A story about Python... sort of

Dave Brueck dave at pythonapocrypha.com
Mon Jul 7 12:19:26 EDT 2003


On Monday 07 July 2003 02:02 am, Russell Reagan wrote:
> > There came a time when it was no longer economically viable to develop an
> > entire game in assembly, and IMO we've *already* passed the point where 
> > no longer economically viable to develop most games entirely in C++ - the
> > time to market is too long, it's too expensive to add new features,
> > recovering from early incorrect decisions is too costly, etc. Games are
> > moving to higher-level languages as much as they can because it's a
> > competitive advantage to do so.
>
> After thinking about it I tend to agree. I'm a little partial to C/C++
> because I develop (as a hobby) a chess playing program, and I like
> tinkering with it to see how fast it can go, and finding clever ways of
> doing things. A chess program is different from a 3D game in that with a 3D
> game, you can stop at some point and say, "ok, this is fast enough." There
> is little point in making the game run at 1000 frames per second if no
> human eye can see more than 60 (or whatever the number is). 

True, although rather than let the frame rate continue up the game designers 
will simply add more polygons, more actors, more textures, greater viewable 
distance, etc. so they won't ever reach the "fast enough" point either. 
Instead you always reach the "fast enough for now" limit.

There will remain *some* cases where you need a lower-level language in order 
to get more speed, but those cases are becoming less frequent - for each one 
there comes a time when the cost of that extra speed becomes too much.
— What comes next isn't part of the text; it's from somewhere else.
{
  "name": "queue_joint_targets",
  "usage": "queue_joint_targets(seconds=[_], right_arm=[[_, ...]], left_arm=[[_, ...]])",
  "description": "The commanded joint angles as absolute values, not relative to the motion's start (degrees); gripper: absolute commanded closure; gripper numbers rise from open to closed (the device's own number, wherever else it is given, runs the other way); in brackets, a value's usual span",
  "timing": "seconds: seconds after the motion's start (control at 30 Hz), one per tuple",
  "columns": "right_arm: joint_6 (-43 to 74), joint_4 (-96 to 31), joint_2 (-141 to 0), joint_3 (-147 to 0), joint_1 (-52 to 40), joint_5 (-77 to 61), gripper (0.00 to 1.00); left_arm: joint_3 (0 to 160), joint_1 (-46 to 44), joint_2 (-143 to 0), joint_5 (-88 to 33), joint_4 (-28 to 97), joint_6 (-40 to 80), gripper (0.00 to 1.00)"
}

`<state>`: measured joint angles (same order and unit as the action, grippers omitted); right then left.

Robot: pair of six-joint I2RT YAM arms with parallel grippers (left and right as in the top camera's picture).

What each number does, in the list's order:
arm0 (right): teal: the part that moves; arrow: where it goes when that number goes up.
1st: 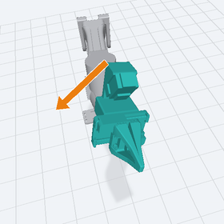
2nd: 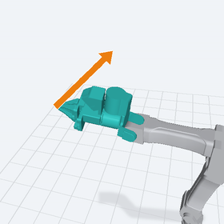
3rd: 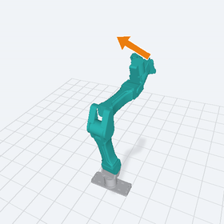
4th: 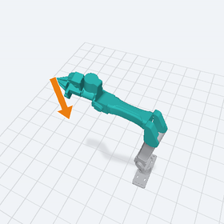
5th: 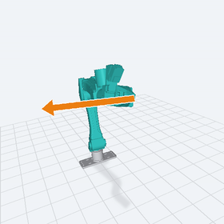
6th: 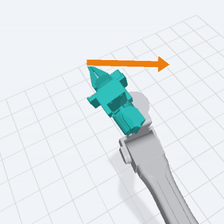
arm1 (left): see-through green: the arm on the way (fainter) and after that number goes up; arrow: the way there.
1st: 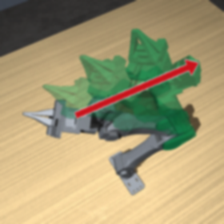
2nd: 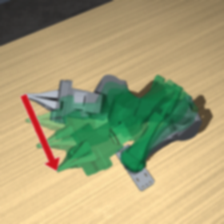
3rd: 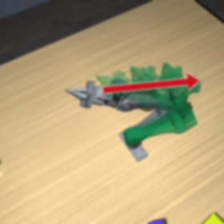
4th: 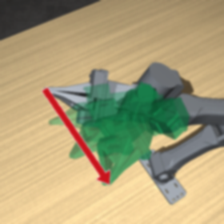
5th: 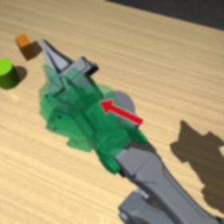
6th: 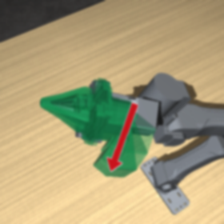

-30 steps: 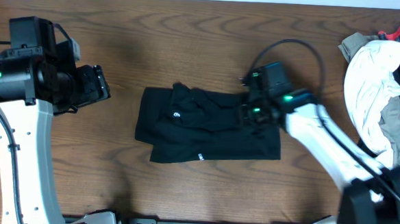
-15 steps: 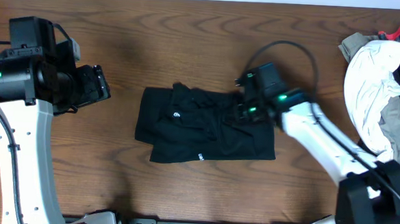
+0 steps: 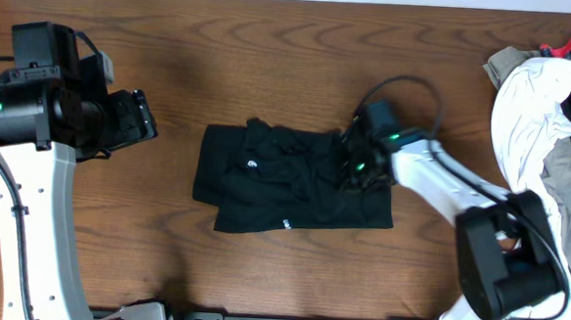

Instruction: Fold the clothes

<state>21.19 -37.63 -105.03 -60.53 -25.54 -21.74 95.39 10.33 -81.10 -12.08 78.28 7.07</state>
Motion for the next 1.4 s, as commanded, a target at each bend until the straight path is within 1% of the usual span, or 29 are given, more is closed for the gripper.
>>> queue_joint_targets(seconds=[0.0,0.07,0.17,0.23,0.27,0.3,0.33,0.43,0.53,0.67,0.8,0.9,1.03,1.13,1.2,1.27,1.37], right_arm=[[18.79,-38.85,-103.96,-60.38,-29.71,-33.30,0.98],[16.71,-39.75,-102.17,-60.38,-31.11,-35.68,0.98],[14.92,-40.29,-98.13,-60.38,-30.70,-34.85,0.99],[14.96,-40.03,-94.96,-60.38,-28.91,-31.29,0.97],[14.96,-39.92,-93.91,-60.38,-28.14,-29.52,0.95],[15.18,-39.79,-92.51,-60.38,-26.83,-26.63,0.91],[15.49,-39.66,-91.77,-60.38,-26.00,-24.80,0.89],[18.26,-39.20,-90.87,-60.36,-22.76,-16.97,0.86],[20.73,-38.15,-92.31,-60.31,-21.39,-13.28,0.86],[22.87,-32.97,-96.16,-60.31,-22.04,-14.61,0.87],[27.16,-24.60,-101.14,-60.31,-24.01,-14.92,0.88],[30.20,-15.94,-104.95,-60.31,-25.45,-16.95,0.90],[31.31,-2.04,-108.60,-60.31,-27.03,-24.38,0.91],[31.18,8.51,-109.06,-60.31,-27.40,-29.32,0.92],[30.79,12.99,-108.40,-60.34,-27.00,-32.75,0.91],[30.81,13.93,-107.18,-60.38,-25.80,-34.79,0.92],[30.63,8.32,-104.49,-60.38,-22.61,-35.46,0.93]], left_arm=[[96.62,10.20,-80.38,-12.47,78.30,6.48,0.21],[96.62,10.22,-80.38,-12.47,78.26,6.48,0.21],[96.62,10.22,-80.38,-12.47,77.87,6.48,0.21],[96.62,10.20,-80.38,-12.47,77.54,6.50,0.21],[96.62,10.22,-80.38,-12.47,77.43,6.50,0.21],[96.62,10.20,-80.38,-12.47,77.43,6.50,0.21],[96.62,10.20,-80.38,-12.47,77.43,6.50,0.21],[96.62,10.22,-80.38,-12.47,77.41,6.50,0.21],[96.62,10.20,-80.38,-12.47,77.41,6.50,0.21],[96.62,10.20,-80.38,-12.47,77.41,6.50,0.21],[96.62,10.20,-80.38,-12.47,77.23,6.50,0.21],[96.62,10.20,-80.38,-12.47,77.21,6.50,0.21],[96.62,10.20,-80.38,-12.47,77.25,6.50,0.21],[96.62,10.20,-80.38,-12.47,77.28,6.50,0.21],[96.62,10.20,-80.38,-12.47,77.28,6.50,0.21],[96.62,10.20,-80.38,-12.47,77.30,6.50,0.21],[96.62,10.20,-80.38,-12.47,77.52,6.50,0.21]])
Also, 
some projects (like Pysco) open the possibility of on-par (or even greater, 
in theory) speed by using a higher-level language.

But my main point was that, at least for the stuff I do, there's never any 
point in writing all or even most of an application in C++ anymore (and the 
few parts that do need more speed would be in a dumbed-down, simplified C++ 
at that). If I were writing the chess game I'd probably write the entire 
thing in Python to begin with anyway, just to get it working. Having a slow, 
but working app would either help maintain my interest in the project or let 
me know early on that it's not something I really want to do. 

If I kept at it then I could, at some point, move some speed-critical code to 
C or C++, but I'd try to avoid it for as long as possible. For example, you 
mentioned that your interest was at least in in part about finding ways to do 
things faster or to make the game smarter. In a higher-level language like 
Python that sort of expermimentation is relatively cheap - in C++ you might 
avoid radical experiments because the cost of change is too high. Your 
biggest speed and smartness improvements after picking the low-hanging fruit 
are likely to be algorithmic in nature (e.g. using a more ingenious heuristic 
to reduce the search space of next moves) as opposed to low-level tuning of 
loops or data storage, so it would be advantageous to do that work at as high 
a level as possible (and you can always translate those algorithmic 
optimizations to a lower-level language someday if you want).